(Stored items from a collection)
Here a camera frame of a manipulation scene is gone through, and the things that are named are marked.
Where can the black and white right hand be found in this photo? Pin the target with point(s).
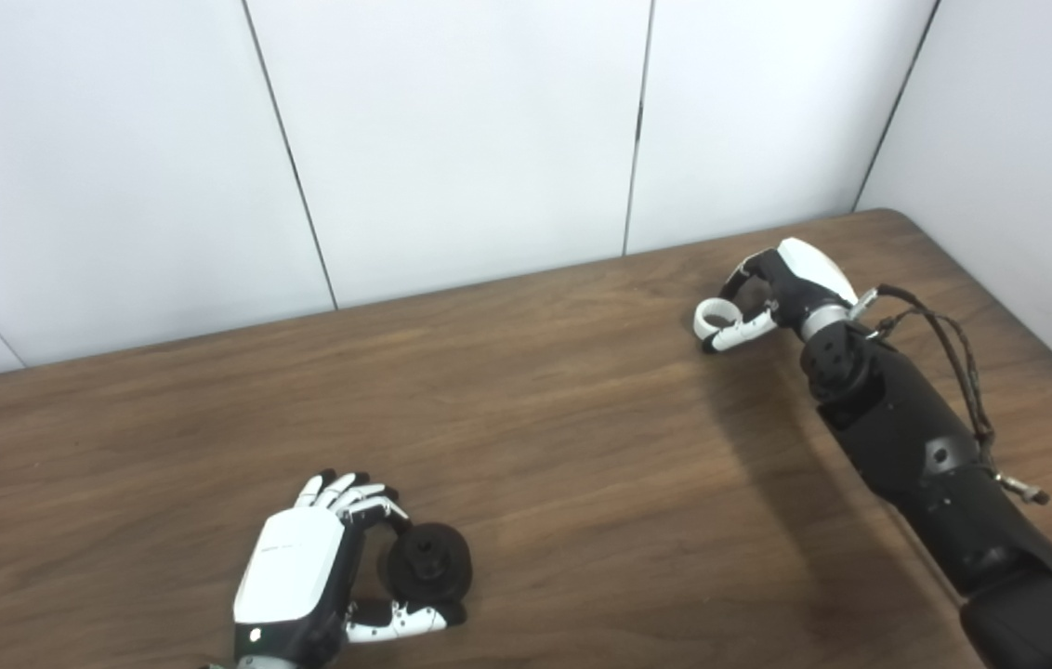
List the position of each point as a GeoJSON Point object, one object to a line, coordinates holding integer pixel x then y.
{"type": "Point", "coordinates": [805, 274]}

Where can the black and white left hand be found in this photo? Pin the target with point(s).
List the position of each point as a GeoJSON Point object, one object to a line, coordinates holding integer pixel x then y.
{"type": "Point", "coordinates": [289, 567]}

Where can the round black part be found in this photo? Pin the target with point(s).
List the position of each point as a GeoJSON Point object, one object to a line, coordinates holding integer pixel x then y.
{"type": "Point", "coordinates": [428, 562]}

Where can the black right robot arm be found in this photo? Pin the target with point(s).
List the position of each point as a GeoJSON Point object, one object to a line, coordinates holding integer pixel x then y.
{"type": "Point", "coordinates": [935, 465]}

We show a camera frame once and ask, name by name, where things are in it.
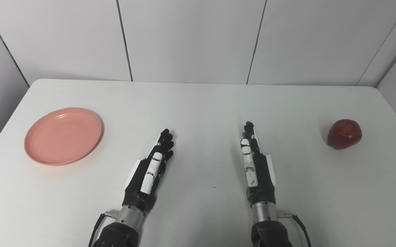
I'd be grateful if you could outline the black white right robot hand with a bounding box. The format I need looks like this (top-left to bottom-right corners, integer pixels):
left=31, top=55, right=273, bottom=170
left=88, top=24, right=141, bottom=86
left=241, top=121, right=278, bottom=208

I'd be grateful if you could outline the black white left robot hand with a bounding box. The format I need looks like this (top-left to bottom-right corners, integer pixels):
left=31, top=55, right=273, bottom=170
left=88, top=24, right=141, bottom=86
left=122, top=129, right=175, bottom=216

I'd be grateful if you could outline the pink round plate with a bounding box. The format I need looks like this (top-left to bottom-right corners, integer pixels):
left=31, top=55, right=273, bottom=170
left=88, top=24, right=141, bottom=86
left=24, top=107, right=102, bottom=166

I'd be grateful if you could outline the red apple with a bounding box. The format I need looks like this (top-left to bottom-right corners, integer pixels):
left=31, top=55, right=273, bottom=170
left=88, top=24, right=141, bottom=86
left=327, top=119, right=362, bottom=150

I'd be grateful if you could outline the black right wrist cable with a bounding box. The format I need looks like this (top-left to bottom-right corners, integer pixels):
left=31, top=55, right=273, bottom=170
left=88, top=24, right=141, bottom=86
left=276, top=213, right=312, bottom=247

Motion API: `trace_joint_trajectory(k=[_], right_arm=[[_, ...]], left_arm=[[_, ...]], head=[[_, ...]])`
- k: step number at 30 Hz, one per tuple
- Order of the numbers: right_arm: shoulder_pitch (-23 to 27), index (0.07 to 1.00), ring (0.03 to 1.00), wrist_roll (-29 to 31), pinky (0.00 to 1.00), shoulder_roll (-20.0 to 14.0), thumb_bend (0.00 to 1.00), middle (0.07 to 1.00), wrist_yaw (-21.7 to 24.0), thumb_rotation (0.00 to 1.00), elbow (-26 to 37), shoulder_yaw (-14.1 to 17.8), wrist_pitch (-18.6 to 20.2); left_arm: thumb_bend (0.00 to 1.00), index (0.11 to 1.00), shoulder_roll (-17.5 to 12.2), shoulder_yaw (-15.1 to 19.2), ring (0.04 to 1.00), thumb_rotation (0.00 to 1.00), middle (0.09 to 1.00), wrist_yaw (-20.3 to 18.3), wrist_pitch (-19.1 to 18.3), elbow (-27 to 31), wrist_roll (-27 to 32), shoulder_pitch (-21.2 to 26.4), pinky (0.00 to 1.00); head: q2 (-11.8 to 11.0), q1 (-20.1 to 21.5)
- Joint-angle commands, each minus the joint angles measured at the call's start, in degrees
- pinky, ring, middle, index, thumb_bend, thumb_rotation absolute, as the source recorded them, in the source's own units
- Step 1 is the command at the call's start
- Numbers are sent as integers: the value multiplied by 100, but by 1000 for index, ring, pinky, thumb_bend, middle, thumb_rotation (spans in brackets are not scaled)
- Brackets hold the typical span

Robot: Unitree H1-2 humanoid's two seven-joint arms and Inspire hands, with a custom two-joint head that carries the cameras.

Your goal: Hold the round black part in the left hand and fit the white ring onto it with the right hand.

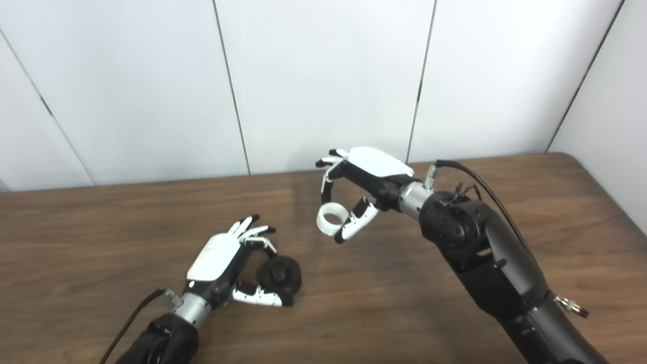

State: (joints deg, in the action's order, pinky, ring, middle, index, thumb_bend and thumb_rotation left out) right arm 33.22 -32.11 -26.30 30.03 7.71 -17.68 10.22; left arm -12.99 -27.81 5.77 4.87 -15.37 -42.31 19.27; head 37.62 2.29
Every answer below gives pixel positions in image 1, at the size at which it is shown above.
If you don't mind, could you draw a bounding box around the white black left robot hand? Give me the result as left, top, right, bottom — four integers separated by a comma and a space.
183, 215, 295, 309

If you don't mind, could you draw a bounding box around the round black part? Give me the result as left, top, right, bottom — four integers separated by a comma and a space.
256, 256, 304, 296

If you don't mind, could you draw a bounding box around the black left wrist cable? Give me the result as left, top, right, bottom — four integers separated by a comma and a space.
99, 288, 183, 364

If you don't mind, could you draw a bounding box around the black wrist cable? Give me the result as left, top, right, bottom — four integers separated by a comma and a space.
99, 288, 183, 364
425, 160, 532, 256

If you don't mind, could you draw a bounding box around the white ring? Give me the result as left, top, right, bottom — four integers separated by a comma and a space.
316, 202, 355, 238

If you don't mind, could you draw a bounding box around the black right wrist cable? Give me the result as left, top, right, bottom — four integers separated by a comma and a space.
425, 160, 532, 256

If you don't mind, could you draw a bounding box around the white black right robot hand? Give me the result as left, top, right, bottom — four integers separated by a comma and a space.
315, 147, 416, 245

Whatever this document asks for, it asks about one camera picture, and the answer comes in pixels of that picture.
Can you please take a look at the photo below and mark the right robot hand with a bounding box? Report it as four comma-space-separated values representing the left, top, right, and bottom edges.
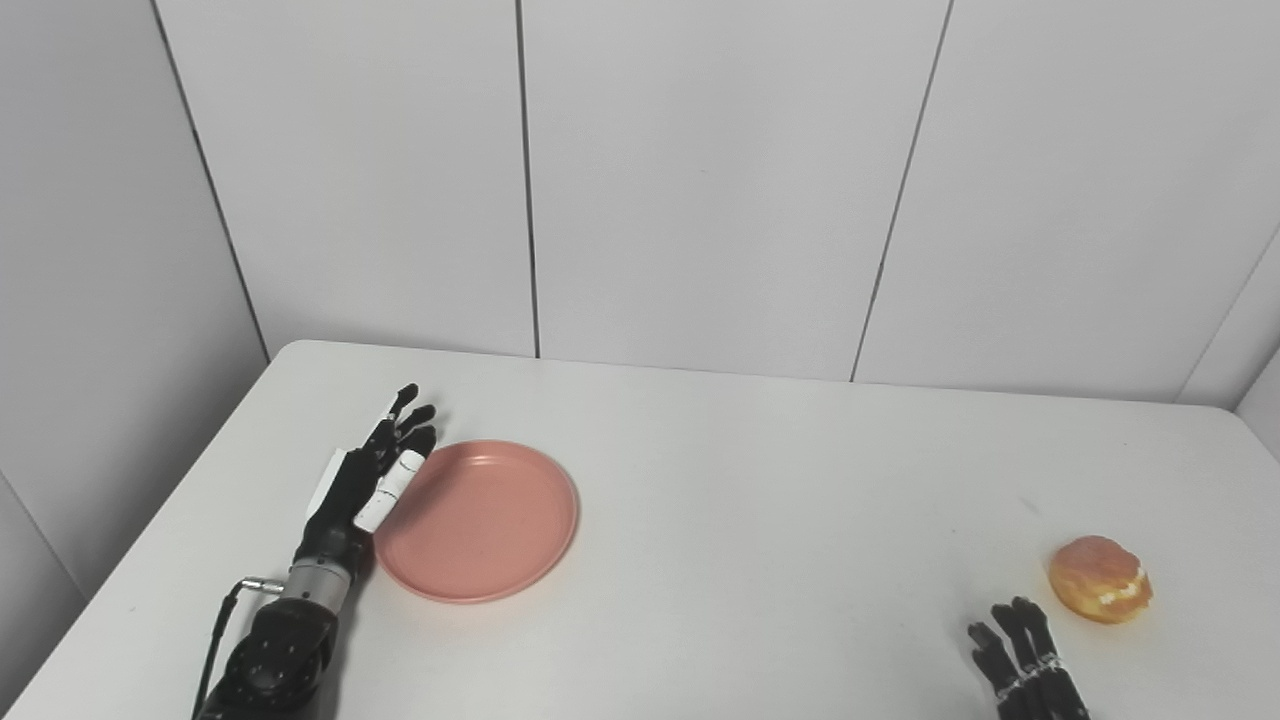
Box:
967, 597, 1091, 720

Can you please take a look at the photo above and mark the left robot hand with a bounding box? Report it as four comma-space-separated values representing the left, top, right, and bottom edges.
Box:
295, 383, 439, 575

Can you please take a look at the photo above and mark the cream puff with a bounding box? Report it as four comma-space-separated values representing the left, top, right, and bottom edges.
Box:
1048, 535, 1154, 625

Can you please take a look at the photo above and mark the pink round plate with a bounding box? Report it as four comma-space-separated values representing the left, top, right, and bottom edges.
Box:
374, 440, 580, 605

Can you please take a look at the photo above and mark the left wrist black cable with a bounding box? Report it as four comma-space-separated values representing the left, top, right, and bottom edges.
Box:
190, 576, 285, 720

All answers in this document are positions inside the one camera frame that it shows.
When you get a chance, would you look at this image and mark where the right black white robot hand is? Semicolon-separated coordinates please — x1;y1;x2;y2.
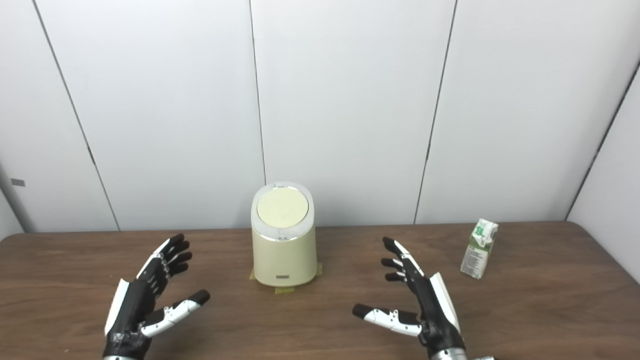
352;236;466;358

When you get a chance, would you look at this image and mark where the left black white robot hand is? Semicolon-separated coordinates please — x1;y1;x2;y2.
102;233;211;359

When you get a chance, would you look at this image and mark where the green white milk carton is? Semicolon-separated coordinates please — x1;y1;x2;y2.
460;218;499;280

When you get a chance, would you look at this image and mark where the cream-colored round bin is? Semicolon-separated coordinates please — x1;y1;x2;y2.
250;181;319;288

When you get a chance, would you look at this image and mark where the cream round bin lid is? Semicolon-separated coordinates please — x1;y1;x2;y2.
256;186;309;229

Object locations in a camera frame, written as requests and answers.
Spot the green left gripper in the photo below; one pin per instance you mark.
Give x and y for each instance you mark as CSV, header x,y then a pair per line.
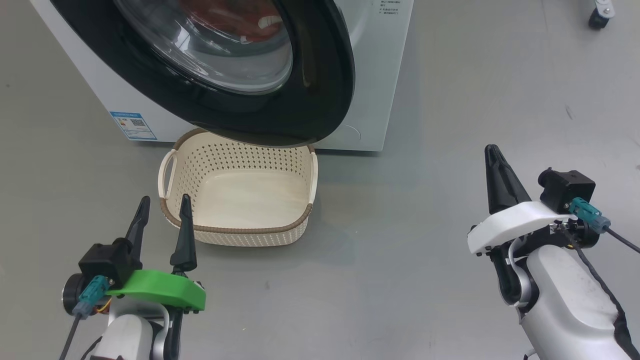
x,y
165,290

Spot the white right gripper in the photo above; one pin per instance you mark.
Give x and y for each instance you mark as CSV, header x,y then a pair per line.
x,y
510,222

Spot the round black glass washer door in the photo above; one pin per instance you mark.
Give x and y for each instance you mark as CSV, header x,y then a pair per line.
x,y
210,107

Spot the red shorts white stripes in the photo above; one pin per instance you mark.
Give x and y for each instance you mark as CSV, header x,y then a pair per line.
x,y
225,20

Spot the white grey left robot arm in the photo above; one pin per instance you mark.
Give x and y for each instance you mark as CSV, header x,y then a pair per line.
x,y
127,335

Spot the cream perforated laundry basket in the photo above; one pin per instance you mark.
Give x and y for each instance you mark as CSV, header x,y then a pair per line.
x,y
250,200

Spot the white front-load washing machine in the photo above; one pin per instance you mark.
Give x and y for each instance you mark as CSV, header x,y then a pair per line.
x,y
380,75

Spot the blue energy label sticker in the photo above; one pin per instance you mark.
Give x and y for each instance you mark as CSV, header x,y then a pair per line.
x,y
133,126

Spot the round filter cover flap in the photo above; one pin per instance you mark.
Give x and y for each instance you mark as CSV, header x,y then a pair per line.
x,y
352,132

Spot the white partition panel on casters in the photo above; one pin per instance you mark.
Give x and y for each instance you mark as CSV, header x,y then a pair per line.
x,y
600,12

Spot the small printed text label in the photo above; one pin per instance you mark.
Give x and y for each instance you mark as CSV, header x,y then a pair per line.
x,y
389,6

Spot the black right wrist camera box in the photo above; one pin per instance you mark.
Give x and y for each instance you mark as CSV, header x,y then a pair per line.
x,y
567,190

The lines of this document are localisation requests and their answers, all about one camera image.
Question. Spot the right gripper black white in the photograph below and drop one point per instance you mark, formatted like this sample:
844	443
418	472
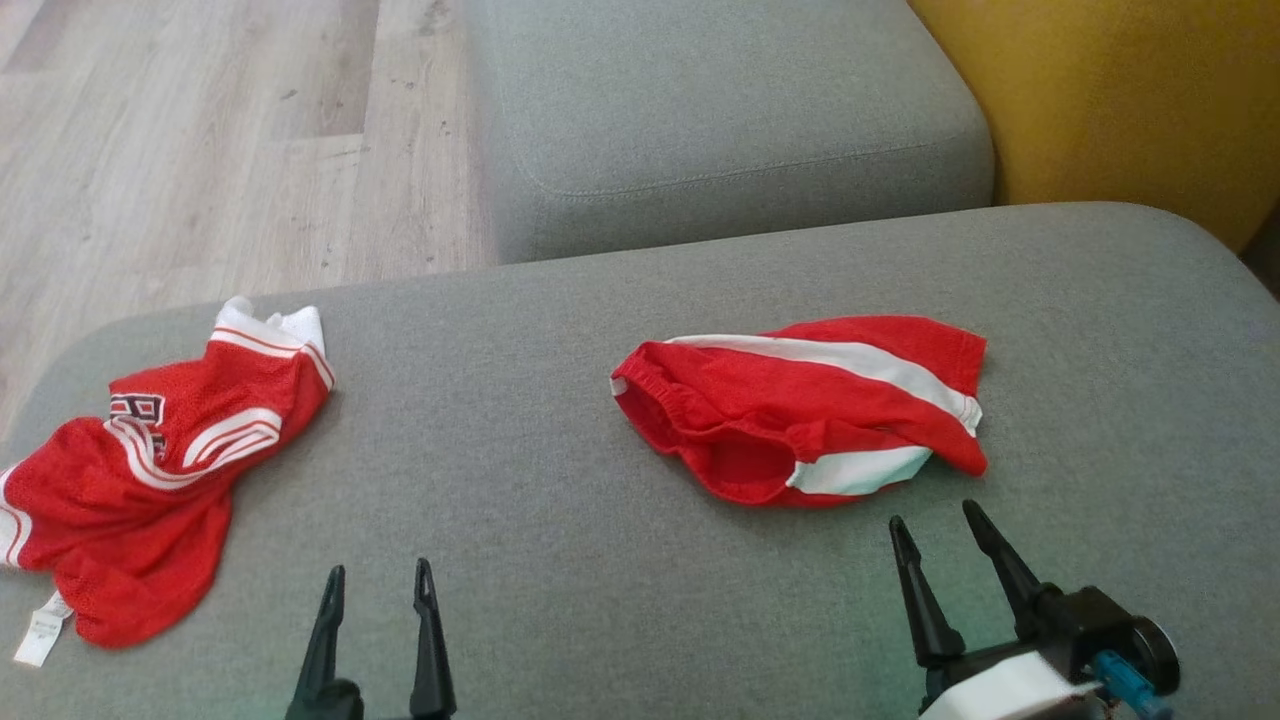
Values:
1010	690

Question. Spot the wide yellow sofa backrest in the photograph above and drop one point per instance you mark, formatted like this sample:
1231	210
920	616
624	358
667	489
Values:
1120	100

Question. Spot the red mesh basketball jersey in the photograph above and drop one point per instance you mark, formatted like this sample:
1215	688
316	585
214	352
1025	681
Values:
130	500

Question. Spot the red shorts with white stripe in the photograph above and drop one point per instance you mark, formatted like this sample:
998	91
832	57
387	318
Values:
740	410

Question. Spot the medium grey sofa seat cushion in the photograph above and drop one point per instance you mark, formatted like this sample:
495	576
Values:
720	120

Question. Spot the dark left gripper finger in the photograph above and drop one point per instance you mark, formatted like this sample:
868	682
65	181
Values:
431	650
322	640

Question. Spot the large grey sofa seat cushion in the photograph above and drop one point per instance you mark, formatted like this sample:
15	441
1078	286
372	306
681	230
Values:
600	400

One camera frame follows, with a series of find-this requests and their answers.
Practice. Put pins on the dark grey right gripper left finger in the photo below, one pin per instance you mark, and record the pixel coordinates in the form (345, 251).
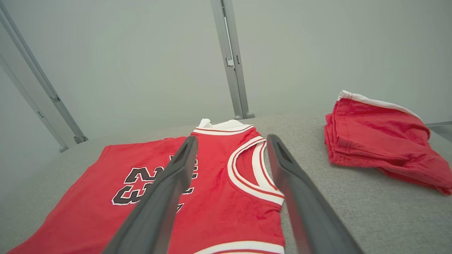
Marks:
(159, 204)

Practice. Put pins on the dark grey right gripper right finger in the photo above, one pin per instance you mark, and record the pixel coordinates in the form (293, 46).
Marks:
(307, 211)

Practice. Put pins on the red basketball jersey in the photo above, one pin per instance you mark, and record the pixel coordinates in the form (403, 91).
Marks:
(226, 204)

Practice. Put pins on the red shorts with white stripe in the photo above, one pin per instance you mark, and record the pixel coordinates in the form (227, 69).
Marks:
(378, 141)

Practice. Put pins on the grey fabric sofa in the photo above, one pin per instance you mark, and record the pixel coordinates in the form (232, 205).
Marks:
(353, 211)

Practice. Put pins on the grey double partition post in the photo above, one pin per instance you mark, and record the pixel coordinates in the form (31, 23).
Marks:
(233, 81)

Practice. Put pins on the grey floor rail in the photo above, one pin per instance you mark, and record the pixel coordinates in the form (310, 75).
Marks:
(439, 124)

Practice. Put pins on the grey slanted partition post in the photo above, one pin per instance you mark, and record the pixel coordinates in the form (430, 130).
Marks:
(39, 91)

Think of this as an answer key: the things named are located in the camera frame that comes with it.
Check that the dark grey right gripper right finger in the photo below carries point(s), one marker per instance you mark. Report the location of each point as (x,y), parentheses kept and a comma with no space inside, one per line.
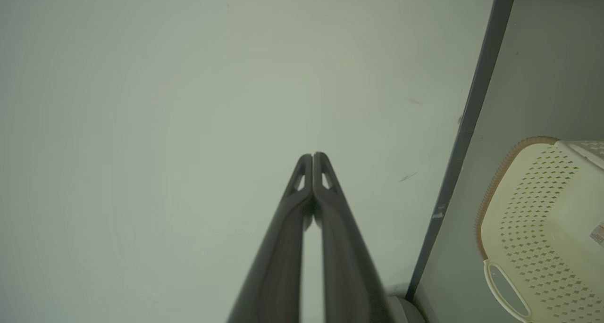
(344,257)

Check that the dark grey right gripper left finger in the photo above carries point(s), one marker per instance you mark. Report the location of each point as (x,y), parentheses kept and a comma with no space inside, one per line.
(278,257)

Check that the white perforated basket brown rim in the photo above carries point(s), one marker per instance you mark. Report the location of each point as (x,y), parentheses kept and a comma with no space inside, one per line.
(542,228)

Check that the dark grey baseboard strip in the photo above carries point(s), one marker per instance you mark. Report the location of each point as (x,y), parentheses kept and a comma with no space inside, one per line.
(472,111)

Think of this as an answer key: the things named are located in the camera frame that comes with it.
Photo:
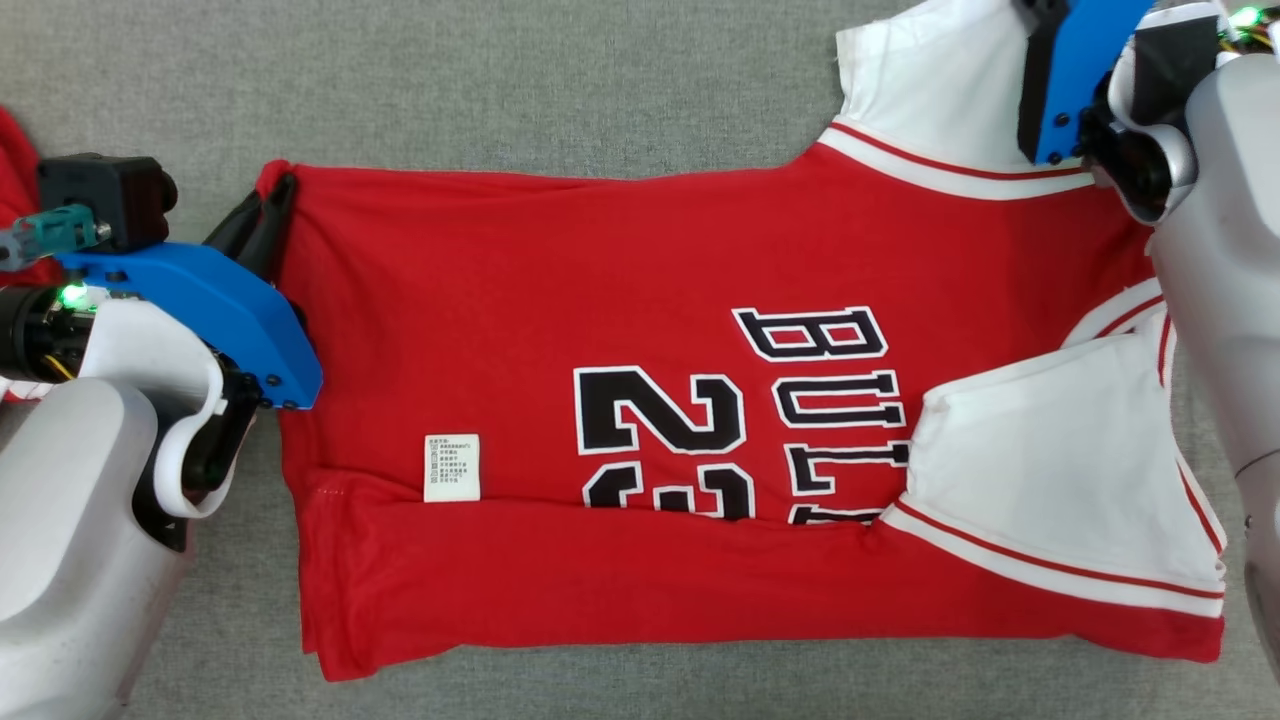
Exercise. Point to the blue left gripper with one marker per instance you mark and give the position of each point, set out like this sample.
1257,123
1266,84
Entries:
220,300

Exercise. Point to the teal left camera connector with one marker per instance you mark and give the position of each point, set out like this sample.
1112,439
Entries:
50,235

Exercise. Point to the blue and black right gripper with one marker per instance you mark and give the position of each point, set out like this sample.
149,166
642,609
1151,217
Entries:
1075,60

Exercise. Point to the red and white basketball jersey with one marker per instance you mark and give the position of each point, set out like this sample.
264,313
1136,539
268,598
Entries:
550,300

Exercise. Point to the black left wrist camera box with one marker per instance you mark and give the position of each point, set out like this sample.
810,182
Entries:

**The task**
Search the records above for the string "positions". Report each line that has it.

**Result of this exercise**
Every answer below gives pixel positions in image 1, at the size at which it is shown above.
All answers in this document are positions inside the one camera frame that it shows.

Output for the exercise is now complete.